I bring a ball of yarn with me whenever I go anywhere. I usually work on it on the drive to wherever I am going (like set) and back. It’s for me to work on a random square for a blanket or I make a hat. It keeps my hands busy, but in a constructive way. It’s also small enough to make me feel accomplished at something when I feel like I’m failing at my job (which I may not be but it feels like I am).


Some of the self care seems like it’s basic common sense, but in the business of film it can be forgotten as time is at a premium and days are long.


Talk It Out




Talk to someone you trust. It’s so important. They can see things that you might not and they’ll also be able to help you know if you’re overreacting, or to see things clearly.


For me it’s so hard to separate how I feel from what I’m doing. My body and mind see the thing I’m doing as causing me to feel terrible.

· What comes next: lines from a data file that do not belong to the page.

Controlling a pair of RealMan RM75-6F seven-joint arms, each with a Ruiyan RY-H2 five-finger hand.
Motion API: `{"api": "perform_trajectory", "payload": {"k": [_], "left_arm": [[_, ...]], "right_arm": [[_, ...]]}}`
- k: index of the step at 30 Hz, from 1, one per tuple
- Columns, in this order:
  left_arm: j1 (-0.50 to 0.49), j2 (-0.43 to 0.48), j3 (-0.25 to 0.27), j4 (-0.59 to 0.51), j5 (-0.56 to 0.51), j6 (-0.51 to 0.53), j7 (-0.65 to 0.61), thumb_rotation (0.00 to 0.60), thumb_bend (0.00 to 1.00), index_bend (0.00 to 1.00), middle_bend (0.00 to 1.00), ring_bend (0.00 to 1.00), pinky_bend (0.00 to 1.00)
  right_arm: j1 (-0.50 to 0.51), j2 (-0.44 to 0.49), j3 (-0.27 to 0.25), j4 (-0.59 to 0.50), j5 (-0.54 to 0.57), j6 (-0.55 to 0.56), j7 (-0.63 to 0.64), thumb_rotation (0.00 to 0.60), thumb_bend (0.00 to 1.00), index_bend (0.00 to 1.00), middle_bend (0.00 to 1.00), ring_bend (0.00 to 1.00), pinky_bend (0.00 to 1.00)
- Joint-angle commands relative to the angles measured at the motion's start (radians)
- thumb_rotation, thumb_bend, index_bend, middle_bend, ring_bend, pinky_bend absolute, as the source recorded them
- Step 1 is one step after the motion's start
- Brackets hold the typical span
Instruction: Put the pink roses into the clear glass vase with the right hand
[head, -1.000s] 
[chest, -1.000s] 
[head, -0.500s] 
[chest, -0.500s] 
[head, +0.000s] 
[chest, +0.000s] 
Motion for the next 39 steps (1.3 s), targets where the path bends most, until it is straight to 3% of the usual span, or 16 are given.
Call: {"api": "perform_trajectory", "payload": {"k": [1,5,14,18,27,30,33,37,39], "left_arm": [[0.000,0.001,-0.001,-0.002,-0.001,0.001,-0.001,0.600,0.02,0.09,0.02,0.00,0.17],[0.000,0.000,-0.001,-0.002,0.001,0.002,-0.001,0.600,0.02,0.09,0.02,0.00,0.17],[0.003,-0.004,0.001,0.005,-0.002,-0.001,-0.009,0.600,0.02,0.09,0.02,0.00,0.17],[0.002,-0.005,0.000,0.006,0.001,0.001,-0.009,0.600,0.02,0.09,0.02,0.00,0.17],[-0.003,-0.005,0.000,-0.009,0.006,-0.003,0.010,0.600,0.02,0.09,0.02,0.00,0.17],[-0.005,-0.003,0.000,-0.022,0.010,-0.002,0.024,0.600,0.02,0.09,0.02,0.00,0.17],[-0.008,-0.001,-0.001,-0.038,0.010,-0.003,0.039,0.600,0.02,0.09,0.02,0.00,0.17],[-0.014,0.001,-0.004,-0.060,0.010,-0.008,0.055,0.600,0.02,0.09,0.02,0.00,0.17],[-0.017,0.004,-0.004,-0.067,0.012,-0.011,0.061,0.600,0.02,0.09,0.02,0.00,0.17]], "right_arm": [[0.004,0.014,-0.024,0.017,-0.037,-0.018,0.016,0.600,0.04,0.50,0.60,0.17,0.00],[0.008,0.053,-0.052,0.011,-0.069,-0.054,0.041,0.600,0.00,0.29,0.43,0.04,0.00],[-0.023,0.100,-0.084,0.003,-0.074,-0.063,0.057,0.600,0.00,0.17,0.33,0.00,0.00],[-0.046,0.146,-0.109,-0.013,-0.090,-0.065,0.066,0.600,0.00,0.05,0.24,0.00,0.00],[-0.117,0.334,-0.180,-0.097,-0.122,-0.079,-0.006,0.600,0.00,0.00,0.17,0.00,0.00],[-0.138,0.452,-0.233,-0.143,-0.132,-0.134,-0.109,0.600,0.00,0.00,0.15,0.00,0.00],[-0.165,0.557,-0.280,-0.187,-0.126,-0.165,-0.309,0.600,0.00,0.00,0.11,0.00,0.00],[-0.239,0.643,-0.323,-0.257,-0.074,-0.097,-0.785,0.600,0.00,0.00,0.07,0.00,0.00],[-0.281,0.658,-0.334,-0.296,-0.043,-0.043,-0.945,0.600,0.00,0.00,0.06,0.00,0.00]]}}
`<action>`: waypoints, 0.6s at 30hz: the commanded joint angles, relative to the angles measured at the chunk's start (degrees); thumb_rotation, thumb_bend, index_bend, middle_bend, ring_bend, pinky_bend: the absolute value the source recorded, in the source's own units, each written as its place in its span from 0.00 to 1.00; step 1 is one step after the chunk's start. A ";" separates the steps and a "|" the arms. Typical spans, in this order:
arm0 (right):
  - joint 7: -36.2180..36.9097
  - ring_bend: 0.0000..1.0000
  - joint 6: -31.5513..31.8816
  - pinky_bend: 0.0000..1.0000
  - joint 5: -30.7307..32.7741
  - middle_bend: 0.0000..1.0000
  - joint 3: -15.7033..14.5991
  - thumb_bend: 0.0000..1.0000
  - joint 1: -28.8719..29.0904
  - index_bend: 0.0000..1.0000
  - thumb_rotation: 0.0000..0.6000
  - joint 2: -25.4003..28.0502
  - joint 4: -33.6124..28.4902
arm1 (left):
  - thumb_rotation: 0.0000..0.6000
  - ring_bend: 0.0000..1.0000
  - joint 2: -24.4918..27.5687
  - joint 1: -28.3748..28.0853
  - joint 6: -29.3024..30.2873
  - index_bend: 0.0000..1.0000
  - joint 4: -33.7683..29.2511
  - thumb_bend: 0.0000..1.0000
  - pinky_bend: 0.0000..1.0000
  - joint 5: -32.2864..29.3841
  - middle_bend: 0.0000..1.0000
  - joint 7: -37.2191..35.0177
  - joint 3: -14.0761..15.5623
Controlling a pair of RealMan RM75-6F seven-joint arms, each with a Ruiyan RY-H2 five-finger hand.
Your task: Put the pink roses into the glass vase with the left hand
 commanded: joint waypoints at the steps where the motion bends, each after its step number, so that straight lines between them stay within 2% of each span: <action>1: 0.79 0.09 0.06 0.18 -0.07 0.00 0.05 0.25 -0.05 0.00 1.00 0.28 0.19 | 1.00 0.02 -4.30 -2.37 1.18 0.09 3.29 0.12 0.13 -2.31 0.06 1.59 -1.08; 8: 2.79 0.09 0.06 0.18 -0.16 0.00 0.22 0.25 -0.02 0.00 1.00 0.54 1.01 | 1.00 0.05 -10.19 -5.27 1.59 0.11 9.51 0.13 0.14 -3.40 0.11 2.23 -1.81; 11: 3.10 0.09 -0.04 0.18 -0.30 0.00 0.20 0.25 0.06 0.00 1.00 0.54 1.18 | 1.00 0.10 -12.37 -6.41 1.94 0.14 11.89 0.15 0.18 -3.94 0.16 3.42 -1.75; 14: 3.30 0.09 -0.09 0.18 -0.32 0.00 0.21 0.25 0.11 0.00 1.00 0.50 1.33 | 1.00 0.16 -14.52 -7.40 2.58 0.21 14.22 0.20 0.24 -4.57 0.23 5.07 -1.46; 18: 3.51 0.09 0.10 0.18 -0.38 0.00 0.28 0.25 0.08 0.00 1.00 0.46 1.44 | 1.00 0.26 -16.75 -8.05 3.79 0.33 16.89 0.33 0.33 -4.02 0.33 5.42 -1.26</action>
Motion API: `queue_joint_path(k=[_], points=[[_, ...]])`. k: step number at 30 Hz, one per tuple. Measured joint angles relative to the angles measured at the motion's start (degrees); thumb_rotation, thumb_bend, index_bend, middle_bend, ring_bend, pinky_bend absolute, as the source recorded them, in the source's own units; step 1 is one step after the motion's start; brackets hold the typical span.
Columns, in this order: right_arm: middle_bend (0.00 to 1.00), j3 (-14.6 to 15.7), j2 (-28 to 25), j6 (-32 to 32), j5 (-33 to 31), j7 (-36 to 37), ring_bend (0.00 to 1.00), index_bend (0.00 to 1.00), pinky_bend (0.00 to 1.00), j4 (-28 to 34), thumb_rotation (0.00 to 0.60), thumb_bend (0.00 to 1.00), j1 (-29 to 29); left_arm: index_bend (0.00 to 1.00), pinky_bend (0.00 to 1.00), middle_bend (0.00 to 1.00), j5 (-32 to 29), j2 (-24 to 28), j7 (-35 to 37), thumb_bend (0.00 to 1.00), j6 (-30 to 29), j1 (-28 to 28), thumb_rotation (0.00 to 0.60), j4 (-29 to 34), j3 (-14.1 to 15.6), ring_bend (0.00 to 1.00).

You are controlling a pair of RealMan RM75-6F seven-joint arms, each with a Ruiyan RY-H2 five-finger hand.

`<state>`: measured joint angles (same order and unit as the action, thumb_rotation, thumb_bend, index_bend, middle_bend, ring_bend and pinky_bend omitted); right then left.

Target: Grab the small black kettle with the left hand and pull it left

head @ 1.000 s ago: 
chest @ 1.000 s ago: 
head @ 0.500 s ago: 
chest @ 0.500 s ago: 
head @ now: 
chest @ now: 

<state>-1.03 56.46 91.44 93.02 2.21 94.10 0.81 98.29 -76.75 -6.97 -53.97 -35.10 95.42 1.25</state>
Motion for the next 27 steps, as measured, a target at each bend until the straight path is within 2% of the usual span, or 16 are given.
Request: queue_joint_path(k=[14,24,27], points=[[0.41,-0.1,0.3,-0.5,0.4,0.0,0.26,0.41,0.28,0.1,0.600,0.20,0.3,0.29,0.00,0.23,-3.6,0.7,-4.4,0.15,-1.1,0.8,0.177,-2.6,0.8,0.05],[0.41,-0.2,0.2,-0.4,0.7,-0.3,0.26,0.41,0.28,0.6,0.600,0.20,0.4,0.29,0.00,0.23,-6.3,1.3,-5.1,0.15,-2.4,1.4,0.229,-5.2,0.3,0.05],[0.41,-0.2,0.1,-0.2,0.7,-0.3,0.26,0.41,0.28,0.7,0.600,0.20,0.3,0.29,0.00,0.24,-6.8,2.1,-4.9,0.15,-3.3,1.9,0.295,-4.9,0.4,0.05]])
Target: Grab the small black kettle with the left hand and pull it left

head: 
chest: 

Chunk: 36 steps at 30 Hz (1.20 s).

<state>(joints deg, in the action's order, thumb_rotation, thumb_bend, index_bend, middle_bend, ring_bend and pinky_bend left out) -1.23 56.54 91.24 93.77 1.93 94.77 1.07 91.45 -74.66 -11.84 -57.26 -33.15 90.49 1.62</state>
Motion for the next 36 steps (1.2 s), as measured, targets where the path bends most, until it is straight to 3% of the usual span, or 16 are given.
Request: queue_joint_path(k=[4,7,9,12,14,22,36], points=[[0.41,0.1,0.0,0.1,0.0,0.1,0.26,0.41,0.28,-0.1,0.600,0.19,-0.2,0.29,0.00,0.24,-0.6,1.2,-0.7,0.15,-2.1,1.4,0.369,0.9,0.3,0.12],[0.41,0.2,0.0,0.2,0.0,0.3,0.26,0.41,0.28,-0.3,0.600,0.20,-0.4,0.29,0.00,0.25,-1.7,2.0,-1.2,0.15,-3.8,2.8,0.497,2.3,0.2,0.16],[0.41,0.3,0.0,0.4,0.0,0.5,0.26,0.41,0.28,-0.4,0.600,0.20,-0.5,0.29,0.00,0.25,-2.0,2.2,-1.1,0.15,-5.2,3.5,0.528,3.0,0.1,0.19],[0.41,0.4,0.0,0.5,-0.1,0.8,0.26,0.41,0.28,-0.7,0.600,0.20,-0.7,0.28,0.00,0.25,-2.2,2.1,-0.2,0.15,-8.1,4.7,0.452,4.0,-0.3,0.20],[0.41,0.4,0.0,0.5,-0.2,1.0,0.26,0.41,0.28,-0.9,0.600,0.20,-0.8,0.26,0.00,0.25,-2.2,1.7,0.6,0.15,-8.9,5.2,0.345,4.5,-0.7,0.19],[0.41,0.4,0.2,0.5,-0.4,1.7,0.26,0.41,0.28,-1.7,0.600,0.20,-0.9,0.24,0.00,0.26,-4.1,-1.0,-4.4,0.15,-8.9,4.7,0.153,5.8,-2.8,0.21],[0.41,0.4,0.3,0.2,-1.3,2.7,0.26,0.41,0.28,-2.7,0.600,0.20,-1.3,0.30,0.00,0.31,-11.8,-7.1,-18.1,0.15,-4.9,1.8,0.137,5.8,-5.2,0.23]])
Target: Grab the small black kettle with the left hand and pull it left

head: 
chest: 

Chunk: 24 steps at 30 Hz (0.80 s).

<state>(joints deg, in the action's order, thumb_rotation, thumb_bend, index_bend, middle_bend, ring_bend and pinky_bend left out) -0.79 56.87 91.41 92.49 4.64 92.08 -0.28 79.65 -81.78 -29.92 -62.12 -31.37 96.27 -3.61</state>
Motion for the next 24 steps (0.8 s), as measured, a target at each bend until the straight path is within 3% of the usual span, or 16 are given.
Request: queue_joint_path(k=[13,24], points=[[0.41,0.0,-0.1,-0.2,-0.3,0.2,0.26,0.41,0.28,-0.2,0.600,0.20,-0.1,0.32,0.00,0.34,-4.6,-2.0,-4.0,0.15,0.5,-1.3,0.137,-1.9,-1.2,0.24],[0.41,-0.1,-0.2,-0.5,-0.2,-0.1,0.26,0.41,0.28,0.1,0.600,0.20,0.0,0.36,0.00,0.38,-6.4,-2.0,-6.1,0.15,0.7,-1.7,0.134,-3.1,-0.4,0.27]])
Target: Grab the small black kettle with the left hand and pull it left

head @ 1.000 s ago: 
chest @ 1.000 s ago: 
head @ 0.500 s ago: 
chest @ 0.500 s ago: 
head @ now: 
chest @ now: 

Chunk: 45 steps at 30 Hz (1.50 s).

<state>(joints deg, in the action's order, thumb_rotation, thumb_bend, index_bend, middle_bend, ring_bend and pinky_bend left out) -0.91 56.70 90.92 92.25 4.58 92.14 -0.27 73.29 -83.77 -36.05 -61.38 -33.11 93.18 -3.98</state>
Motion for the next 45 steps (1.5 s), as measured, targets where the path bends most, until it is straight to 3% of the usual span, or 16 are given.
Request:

That is when I need to talk to someone, be it my sister, or one of my close friends and co-workers. I also need them to let me know if I’m off and I don’t notice so I can do what I need to do to stay healthy.




If you like more practical useful things: Get Self Help is a website with tools for cognitive behaviour therapy, or CBT.  CBT is a term used to help you train your brain to not automatically go into crisis mode and help you get some measure of control.


Most importantly, if you have symptoms that are interfering with your life, go to a doctor. Talk to a counselor.


Remember there is always hope and a way through, you just have to do what is needed (positive ways, not negative) to keep living strong and not end up a zombie.


If you are in a crisis call the hotlines in your country.


Lifeline (Australia): 13 11 14

Kids Helpline (Australia): 1800 55 1800

Beyond Blue (Australia): 1300 224 636

USA: 1-800-SUICIDE (1-800-784-2433) or 1-800-273-TALK (1-800-273-8255)

Canada: 911 No national hotline, however CASP has all the numbers by province and region.